The Changing Rules of Airport Capital Program Delivery in Florida
Florida airports are navigating a changing funding and regulatory environment, with the effects showing up first in many small-scale capital improvement projects. Recent developments at both the state and national level are reshaping how these projects compete for funding, move through approval, and remain eligible once funds are in play.
Drawing on extensive aviation experience, our Garver team is actively monitoring these developments and ready to support Florida airport sponsors as capital improvement programs are adjusted to reflect evolving funding and regulatory requirements.
New FDOT funding priorities
FDOT is projecting up to $50 million less per year in available funding for the Aviation Work Program over the next five years . With fewer dollars available statewide, competition will grow. In response, FDOT is in the process of developing a scoring matrix to guide how funds are allocated. While the framework is still taking shape, FDOT has been clear that Standards and Safety will be the top two funding priorities.
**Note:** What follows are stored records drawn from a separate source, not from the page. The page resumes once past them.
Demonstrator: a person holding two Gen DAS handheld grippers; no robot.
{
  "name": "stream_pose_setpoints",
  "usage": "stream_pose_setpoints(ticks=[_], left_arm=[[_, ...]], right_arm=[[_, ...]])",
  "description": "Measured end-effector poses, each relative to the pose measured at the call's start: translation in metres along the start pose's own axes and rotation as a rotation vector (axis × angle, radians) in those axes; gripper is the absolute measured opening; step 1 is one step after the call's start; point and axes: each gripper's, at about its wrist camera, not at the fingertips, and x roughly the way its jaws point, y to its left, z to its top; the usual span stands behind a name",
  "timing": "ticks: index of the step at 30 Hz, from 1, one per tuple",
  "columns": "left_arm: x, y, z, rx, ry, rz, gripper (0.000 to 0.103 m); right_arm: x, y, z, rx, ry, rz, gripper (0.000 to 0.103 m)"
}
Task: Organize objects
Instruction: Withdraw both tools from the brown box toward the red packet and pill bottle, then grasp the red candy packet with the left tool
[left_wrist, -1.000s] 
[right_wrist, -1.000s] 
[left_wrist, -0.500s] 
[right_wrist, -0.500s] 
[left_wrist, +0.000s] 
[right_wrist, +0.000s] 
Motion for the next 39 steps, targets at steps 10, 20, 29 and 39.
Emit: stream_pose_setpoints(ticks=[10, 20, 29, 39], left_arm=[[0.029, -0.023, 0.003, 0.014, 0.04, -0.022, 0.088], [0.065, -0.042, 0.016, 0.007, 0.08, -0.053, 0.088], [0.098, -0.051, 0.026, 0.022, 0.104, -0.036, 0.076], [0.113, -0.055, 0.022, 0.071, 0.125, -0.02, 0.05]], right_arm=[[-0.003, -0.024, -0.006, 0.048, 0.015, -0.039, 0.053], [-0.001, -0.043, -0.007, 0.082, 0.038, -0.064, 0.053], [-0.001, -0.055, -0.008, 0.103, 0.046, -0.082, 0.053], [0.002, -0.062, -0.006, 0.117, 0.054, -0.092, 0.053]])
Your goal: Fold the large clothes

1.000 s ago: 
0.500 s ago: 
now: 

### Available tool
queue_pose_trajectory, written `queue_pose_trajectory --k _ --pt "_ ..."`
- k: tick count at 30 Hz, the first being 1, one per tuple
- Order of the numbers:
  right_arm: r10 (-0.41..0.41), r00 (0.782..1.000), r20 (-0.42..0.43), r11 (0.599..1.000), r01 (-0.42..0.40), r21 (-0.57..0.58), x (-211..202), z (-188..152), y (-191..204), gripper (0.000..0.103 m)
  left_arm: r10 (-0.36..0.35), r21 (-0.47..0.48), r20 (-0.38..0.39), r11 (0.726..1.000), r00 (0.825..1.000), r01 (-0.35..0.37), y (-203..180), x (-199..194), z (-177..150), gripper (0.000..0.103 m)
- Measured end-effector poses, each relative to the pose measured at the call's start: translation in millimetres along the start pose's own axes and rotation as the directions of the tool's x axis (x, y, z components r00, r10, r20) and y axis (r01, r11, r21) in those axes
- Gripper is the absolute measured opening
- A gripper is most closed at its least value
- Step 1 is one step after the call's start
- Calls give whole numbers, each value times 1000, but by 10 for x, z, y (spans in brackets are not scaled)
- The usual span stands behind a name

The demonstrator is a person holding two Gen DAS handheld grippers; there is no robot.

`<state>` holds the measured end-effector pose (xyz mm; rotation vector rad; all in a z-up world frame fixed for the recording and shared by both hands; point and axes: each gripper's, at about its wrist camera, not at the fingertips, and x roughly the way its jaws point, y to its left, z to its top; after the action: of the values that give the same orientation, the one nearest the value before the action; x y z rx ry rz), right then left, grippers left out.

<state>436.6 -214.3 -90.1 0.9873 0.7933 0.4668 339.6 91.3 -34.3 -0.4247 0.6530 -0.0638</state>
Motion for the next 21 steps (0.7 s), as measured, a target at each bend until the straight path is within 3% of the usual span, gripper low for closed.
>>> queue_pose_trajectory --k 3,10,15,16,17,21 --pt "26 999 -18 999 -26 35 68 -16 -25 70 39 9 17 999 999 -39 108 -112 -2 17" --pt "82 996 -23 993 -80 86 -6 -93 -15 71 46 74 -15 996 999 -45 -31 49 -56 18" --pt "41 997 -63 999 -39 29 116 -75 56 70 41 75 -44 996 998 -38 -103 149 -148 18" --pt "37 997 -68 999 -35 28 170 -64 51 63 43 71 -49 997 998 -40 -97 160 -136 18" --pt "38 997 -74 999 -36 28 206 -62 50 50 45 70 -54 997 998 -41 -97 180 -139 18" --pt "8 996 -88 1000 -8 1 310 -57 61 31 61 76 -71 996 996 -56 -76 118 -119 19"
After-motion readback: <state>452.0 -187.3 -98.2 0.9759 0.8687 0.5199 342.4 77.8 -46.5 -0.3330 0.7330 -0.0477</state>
For airports, this means projects need to do more than just be shovel-ready. They need to clearly show how they continue to prioritize safety, meet standards, or preserve critical infrastructure.
One practical step to take is revisiting recently updated FAA Advisory Circulars, including AC 5340-18H, AC 5300-13B, and AC 5345-27F, to identify where facilities may be falling behind current guidance. Projects that close those gaps tend to be easier to position under today’s criteria.
Just as important is demonstrating who benefits. Ground movement data, along with input from air traffic control or airport tenants, can help tell a clearer story about how a project supports multiple users or critical operations.
But even well-positioned projects can stall if eligibility details aren’t aligned.
Avoiding preventable delays
Across funding sources, greater scrutiny is being placed on fundamentals: making sure projects are shown on the Airport Layout Plan, located on land with a clear title, supported by current NEPA documentation, and backed by independent fee estimates or bids that match the funding request.
In a more constrained environment, small gaps in documentation or cost alignment can delay projects that might have moved more smoothly in the past.
Looking beyond traditional funding paths
Airports are also looking further ahead and more broadly for alternative funding sources.
Establishing Passenger Facility Charges (PFCs) or Customer Facility Charges (CFCs) can take years, which makes long-range capital planning increasingly important. Building a capital improvement program at least five years into the future allows airports to anticipate when those tools may be needed and available.
Some sponsors are also exploring funding sources that are less commonly used in aviation, such as BUILD grants for landside projects or the State Infrastructure Bank for revenue-producing improvements. These options are not right for every project, but they can play a role when aligned with the right scope.
Keeping projects moving
As funding becomes more competitive and project evaluation more criteria-driven, many airports are adjusting not just what they deliver, but how they deliver it.
Airports across Florida are increasingly turning to continuing services and on‑call contracts to keep smaller projects moving. These tools let them push rehabilitation, compliance, and safety work forward without waiting on long procurement cycles, especially when operational needs can’t wait.
This approach also supports the way projects are now being scored. By breaking work into targeted phases, airports can focus first on improvements tied directly to standards, safety, and system performance—areas carrying the greatest weight under current funding priorities.
For many sponsors, on-call delivery has become a practical way to maintain momentum while adapting to evolving funding and regulatory expectations.
Keeping that momentum requires continuity across the full project lifecycle. That’s where Garver comes in. We serve as a true extension of airport staff, supporting projects from early planning and environmental work through funding procurement, design, construction, and grant closeout. Our program-wide approach allows us to make design and delivery decisions that respond to today’s regulatory requirements and construction market realities.
Just as important, we invest in strong working relationships with regulators, contractors, and the partners airports rely on to execute projects successfully and achieve intended outcomes.
Why this matters now
Small-scale projects are often where airports maintain standards, prioritize safety, and keep systems operating smoothly. When funding rules and regulatory expectations shift, these projects are also the first to feel the impact. Positioning them correctly is what keeps programs moving.
As a longtime consultant to Florida airports, primarily through continuing services contracts, I’ve seen that the most effective programs pair a clear airport vision with the ability to navigate approvals, regulations, and funding requirements from start to finish. At Garver, we serve as an extension of airport staff, helping carry that vision through changing conditions so projects remain aligned, financed, and delivered on budget and on schedule.
By sharpening priorities to reflect today’s funding environment, airports can stay competitive and keep critical projects moving.